La « pile de la honte », ce n’est pas juste une blague entre gamers. C’est un véritable phénomène économique qui pèse lourd. Selon une étude menée par PCGamesN et SteamIDFinder, la valeur totale des jeux achetés, mais jamais lancés sur Steam s’élèverait à environ 19 milliards de dollars. Pour mettre ce chiffre en perspective, c’est l’équivalent du produit national brut de pays comme le Nicaragua ou le Tchad. Impressionnant, non ?
Mais comment en sommes-nous arrivés là ? Plusieurs facteurs entrent en jeu. D’abord, les soldes Steam, ces périodes où les prix des jeux chutent drastiquement, nous poussent à l’achat compulsif. On se dit « c’est une affaire, je l’achète maintenant, j’y jouerai plus tard ». Sauf que ce « plus tard » ne vient souvent jamais. Ensuite, il y a ce que les chercheurs appellent la « mauvaise attribution de l’excitation ». En gros, on confond l’excitation de l’achat avec l’envie réelle de jouer au jeu.
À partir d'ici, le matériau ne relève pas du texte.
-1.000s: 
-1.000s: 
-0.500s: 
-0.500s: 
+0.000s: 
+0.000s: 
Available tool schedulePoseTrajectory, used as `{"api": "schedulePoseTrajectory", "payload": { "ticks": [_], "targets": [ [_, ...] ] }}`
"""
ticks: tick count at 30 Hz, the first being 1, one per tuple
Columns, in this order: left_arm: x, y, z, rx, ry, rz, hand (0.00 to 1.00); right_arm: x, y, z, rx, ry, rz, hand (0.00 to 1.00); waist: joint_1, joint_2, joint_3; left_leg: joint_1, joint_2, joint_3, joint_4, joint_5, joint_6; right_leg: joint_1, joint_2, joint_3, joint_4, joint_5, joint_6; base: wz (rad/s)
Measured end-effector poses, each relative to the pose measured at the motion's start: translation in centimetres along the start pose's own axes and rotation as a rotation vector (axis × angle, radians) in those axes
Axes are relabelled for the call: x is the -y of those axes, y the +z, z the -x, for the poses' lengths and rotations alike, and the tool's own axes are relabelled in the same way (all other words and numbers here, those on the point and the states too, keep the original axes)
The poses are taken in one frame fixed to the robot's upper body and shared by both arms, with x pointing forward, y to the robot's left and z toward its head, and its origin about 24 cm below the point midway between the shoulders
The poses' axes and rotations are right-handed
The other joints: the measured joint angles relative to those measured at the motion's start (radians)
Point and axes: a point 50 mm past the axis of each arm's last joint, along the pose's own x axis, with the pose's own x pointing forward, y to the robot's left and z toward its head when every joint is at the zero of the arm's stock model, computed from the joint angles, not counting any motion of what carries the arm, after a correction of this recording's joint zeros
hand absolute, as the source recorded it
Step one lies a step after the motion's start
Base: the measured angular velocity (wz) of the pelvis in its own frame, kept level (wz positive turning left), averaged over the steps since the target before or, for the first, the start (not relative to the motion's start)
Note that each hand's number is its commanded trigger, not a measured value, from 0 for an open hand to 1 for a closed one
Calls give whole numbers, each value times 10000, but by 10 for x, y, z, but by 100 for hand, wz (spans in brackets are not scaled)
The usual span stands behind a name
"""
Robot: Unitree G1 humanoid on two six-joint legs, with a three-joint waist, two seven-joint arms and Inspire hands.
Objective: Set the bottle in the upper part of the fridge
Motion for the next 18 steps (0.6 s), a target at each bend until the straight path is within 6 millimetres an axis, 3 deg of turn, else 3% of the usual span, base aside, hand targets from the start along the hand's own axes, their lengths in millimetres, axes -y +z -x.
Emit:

Résultat ? On accumule des titres qu’on ne lancera jamais.
Vous pouvez vérifier combien vous avez investi pour… rien, en rentrant tout simplement votre nom d’utilisateur dans SteamIDFinder. De mon côté, au moins 500 dollars. Néanmoins, ce chiffre est sans doute surestimé.
Un chiffre certainement surestimé
Comme le note justement Arstechnica, le chiffre de 19 milliards de dollars avancé pour la valeur des jeux non joués sur Steam est très probablement surestimé, et ce pour plusieurs raisons.
Premièrement, la méthodologie utilisée pour arriver à ce chiffre est discutable. L’étude se base sur seulement 10 % des comptes Steam, ceux qui sont publics, et extrapole ensuite ce résultat à l’ensemble des utilisateurs. Cette généralisation est hasardeuse, car les utilisateurs ayant des profils publics ne sont pas nécessairement représentatifs de l’ensemble de la communauté Steam. De plus, multiplier simplement par 10 le résultat obtenu sur cet échantillon ne tient pas compte des nuances et des variations possibles entre les différents types d’utilisateurs.
Deuxièmement, la façon dont la valeur des jeux est calculée pose un problème. L’outil utilisé, SteamIDFinder, se base sur le prix actuel des jeux dans la bibliothèque, et non sur le prix réellement payé par les utilisateurs. Or, une grande partie des jeux non joués sont souvent acquis lors de soldes importantes, dans des bundles, ou via des offres promotionnelles. Ainsi, la valeur réelle des achats est probablement bien inférieure à celle calculée par l’outil.
Enfin, la définition même de « jeu non joué » est sujette à caution. Steam ne comptabilise les heures de jeu que depuis 2009, ce qui signifie que des jeux plus anciens peuvent être considérés comme non joués alors qu’ils ont en réalité été utilisés. De plus, certains jeux lancés en dehors de Steam ou modifiés ne sont pas pris en compte dans les statistiques de temps de jeu. Sans oublier les nombreux petits jeux ou contenus additionnels inclus dans des packs, que les joueurs n’ont parfois pas l’intention de lancer, mais qui sont comptabilisés dans la « pile de la honte ».
Les RPG, champions de la pile de la honte
Parmi les genres les plus représentés dans nos bibliothèques virtuelles poussiéreuses, les jeux de rôle (RPG) tiennent le haut du pavé. Pourquoi ? Simplement parce que ce sont souvent des jeux qui demandent un investissement en temps considérable. On les achète avec les meilleures intentions du monde, mais face à des dizaines d’heures de jeu potentielles, on finit par procrastiner… indéfiniment.
Au-delà de nos comportements individuels, ce phénomène a des répercussions sur l’ensemble de l’industrie du jeu vidéo. D’un côté, il génère des revenus pour les développeurs et les plateformes comme Steam. Mais de l’autre, il fausse les statistiques de popularité des jeux. Un jeu très acheté, mais peu joué peut être considéré comme un succès commercial, alors qu’il n’a pas réellement trouvé son public. Cela peut influencer les décisions des studios pour leurs futures productions, potentiellement au détriment de la qualité ou de l’innovation.
De plus, cette accumulation de jeux non joués pourrait, à terme, dévaloriser le produit « jeu vidéo » aux yeux des consommateurs. Si acheter devient plus important que jouer, ne risque-t-on pas de perdre de vue l’essence même de ce média ? C’est exactement ce que l’on peut vivre avec les abonnements de streaming à volonté, comme le Game Pass de Microsoft. Ou bien évidemment, le piratage, qui nous fait perdre la vraie valeur d’un jeu vidéo.